#### PROBLEM TO SOLVE
The word "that" may appear in lines of the data below. Say how many lines hold it, giving only the number.

#### GIVEN MATERIAL
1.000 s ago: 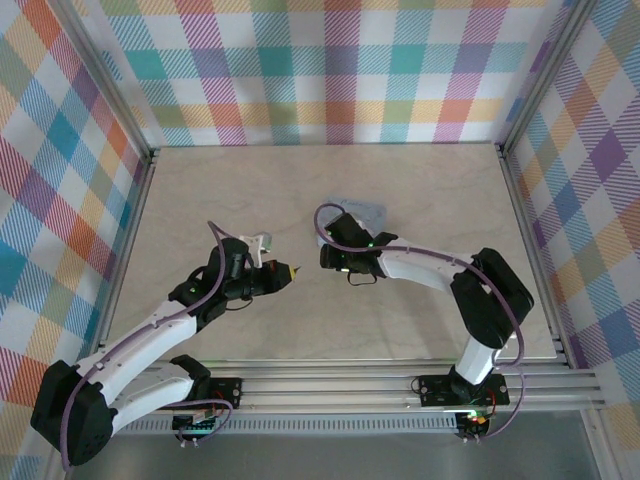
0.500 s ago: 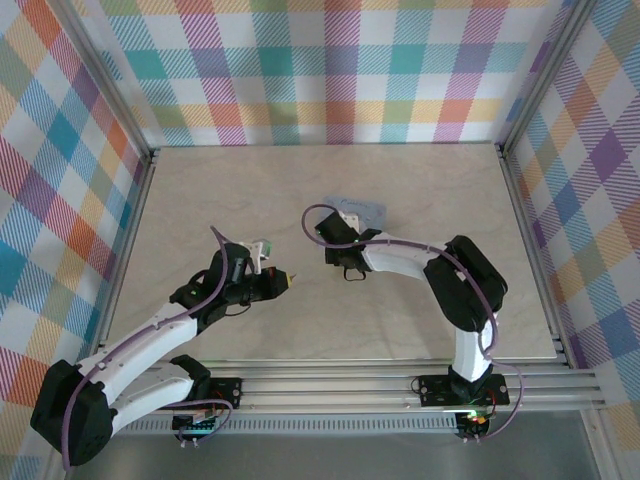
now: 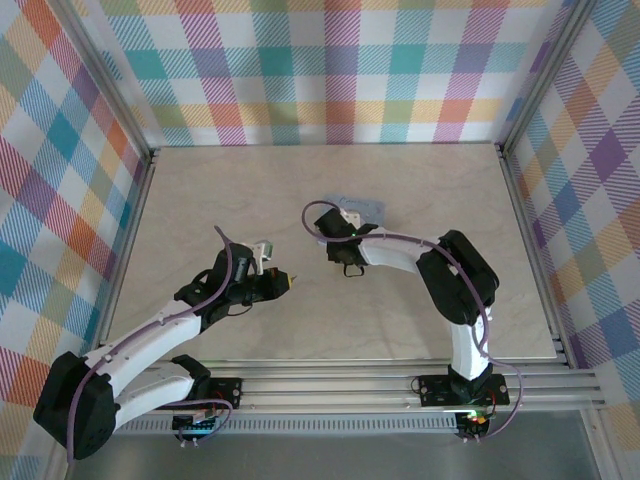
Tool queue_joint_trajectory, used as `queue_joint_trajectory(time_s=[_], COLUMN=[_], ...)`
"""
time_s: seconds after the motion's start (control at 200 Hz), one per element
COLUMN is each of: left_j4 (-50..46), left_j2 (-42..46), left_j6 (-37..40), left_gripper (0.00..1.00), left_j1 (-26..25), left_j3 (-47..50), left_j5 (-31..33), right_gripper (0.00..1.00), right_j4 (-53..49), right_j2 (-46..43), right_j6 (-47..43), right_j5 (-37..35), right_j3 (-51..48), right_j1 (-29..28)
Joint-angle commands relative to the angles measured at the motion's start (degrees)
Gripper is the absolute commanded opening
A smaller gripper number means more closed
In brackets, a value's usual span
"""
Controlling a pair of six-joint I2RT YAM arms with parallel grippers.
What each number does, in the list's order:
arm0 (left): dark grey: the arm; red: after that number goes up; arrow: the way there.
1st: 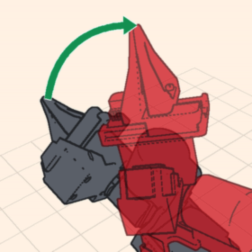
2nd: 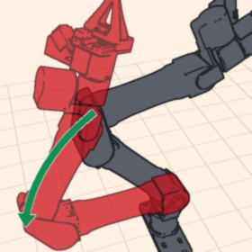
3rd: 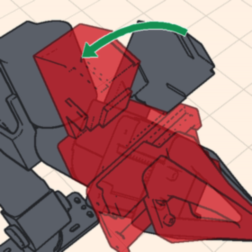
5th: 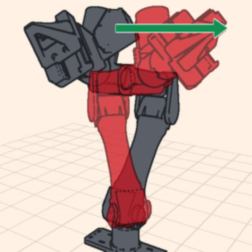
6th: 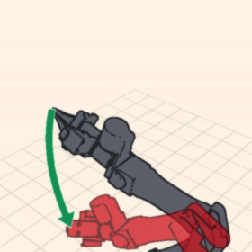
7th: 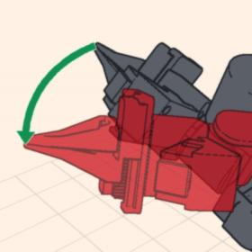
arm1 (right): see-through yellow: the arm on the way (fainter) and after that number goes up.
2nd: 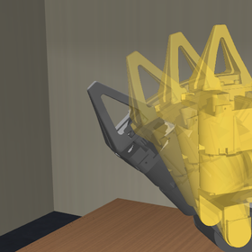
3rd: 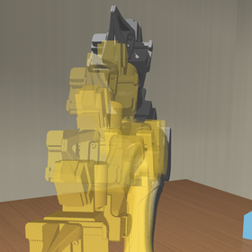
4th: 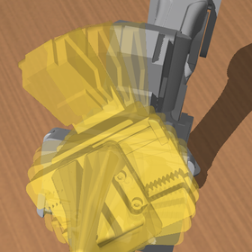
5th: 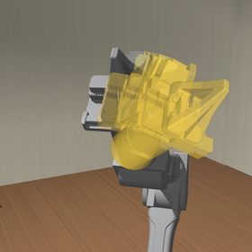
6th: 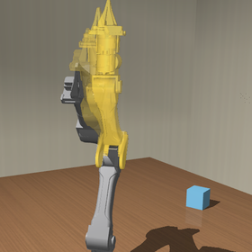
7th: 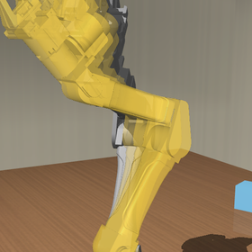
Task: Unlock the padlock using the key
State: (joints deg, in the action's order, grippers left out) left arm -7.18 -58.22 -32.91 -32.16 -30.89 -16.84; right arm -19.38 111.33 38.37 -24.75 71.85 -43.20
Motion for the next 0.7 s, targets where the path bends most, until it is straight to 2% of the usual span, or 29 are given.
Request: queue_joint_trajectory(time_s=[0.0,0.405,0.695], left_j4=[1.5,0.8,0.0], left_j2=[-0.3,2.0,3.2], left_j6=[1.5,1.2,1.3], left_gripper=[0.0,0.0,0.0], left_j1=[0.3,0.3,0.4], left_j3=[0.4,1.3,2.4], left_j5=[-0.4,-0.3,0.2], right_gripper=[0.46,0.45,0.25], right_j4=[-0.5,1.3,1.6], right_j2=[1.1,3.2,1.4], right_j6=[2.5,2.6,-2.3], right_j5=[1.7,1.9,2.8], right_j3=[0.8,1.3,1.7], right_j1=[1.2,2.0,2.1])
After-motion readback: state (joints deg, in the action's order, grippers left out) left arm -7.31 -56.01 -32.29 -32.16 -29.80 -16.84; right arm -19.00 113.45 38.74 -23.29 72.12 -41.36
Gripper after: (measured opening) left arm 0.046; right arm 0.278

#### THE ANSWER
2